- Theatrical poster
- Directed by: Royston Tan
- Written by: Royston Tan
- Produced by: Daniel Yun Eric Khoo Gary Goh James Toh John Ho Mike Wiluan
- Starring: Qi Yuwu Yeo Yann Yann Mindee Ong Liu Lingling
- Cinematography: Daniel Low
- Edited by: Low Hwee-Ling
- Music by: Funkie Monkies Productions Poh Tiong-Cai Robert Mackenzie
- Production companies: Mediacorp Raintree Pictures Media Development Authority of Singapore Zhao Wei Films Scorpio East Pictures Infinite Frameworks
- Distributed by: Golden Village Pictures
- Release date: 9 August 2007;
- Running time: 105 minutes
- Country: Singapore
- Languages: Mandarin Hokkien
- Budget: S$1 million

= 881 (film) =

2007 Singaporean musical comedy-drama film

881 is a 2007 Singaporean musical-comedy-drama film written and directed by Royston Tan, based on the Singapore getai scene.

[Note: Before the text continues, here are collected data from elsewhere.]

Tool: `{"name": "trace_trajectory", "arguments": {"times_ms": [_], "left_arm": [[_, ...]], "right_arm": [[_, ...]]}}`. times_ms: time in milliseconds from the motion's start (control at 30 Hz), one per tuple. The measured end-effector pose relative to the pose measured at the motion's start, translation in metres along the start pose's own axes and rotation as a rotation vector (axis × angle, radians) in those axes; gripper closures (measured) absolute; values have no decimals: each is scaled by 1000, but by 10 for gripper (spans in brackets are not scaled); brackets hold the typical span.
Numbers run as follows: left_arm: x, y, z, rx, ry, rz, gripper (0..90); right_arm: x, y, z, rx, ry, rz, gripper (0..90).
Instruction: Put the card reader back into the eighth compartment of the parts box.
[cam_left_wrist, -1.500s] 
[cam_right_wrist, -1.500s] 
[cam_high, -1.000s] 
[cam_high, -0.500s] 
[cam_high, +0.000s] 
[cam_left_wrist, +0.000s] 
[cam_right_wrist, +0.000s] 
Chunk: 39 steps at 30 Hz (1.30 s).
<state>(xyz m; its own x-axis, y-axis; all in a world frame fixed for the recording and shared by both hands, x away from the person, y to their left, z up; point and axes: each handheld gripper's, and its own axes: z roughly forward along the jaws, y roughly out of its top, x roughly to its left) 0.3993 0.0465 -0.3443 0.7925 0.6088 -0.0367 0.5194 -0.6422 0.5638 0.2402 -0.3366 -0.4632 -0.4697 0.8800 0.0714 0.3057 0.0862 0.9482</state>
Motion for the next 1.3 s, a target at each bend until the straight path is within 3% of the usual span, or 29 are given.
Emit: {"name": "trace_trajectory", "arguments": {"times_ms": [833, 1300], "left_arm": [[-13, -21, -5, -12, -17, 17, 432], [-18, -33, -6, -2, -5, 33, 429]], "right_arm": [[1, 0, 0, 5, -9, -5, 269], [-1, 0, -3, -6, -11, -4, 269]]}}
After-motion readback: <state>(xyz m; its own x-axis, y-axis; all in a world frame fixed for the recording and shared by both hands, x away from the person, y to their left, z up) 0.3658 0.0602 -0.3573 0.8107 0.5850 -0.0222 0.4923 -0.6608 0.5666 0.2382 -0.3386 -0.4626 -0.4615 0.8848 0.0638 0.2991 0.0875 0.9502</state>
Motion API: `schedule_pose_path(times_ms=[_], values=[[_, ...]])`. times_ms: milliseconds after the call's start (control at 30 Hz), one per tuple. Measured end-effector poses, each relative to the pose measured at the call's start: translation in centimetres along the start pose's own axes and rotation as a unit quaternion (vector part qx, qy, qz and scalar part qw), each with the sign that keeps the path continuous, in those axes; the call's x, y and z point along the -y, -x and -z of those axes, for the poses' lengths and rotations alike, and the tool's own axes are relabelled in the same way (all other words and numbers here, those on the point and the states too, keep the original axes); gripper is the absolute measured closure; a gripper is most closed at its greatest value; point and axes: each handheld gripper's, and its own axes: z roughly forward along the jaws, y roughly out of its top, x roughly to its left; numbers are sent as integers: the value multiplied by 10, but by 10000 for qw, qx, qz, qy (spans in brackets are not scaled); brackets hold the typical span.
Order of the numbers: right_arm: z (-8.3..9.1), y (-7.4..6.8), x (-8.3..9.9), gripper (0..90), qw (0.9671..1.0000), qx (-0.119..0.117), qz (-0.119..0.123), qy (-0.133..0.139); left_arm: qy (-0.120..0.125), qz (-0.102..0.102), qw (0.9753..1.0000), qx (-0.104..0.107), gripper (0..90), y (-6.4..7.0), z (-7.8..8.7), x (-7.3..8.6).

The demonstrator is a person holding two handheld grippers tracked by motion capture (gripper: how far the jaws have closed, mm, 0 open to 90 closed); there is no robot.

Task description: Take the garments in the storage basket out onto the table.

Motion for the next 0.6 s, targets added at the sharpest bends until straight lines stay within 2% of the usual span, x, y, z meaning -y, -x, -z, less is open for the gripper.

It is the second Singaporean film that has been released in Japan.

By 13 September 2007, the film had grossed over S$3 million, making it the top grossing Asian film in Singapore in 2007. It was screened at the Busan International Film Festival in South Korea, and was in competition at the 2007 World Film Festival of Bangkok. The film was also accepted as Singapore's selection for Academy Award for Best Foreign Language Film. The film was submitted to the 44th Golden Horse Awards by Mediacorp, and received a nomination for best makeup and costume design.

==Plot==

Guan Yin narrated how the Papaya Sisters were born in 1982: Big Papaya did well in school, while Small Papaya struggled with life and would die of cancer at age 25. One fateful day during the Ghost Festival they began their career as a Getai duo after watching a performance by Chen Jin Lang.

The Papaya Sisters sought performance advice from Aunt Ling's friends Wang Lei, Karen Lim and Kelvin Tan, who asked Aunt Ling to visit her twin sister, the 'Goddess of Getai', for blessings. Aunt Ling revealed that she had been on hiatus from her Getai career for 20 years, before visiting the temple to seek the Goddess. After Ling was wrapped in the Goddess' robe for abusing, the sisters begged the Goddess for talents to perform on stage. The Goddess granted them the voices of the legendary Pearl Sisters along with a magical feather each, with conditions to respect the spirits, getai and people alike, and refrain from speaking vulgarities and having relationships with men.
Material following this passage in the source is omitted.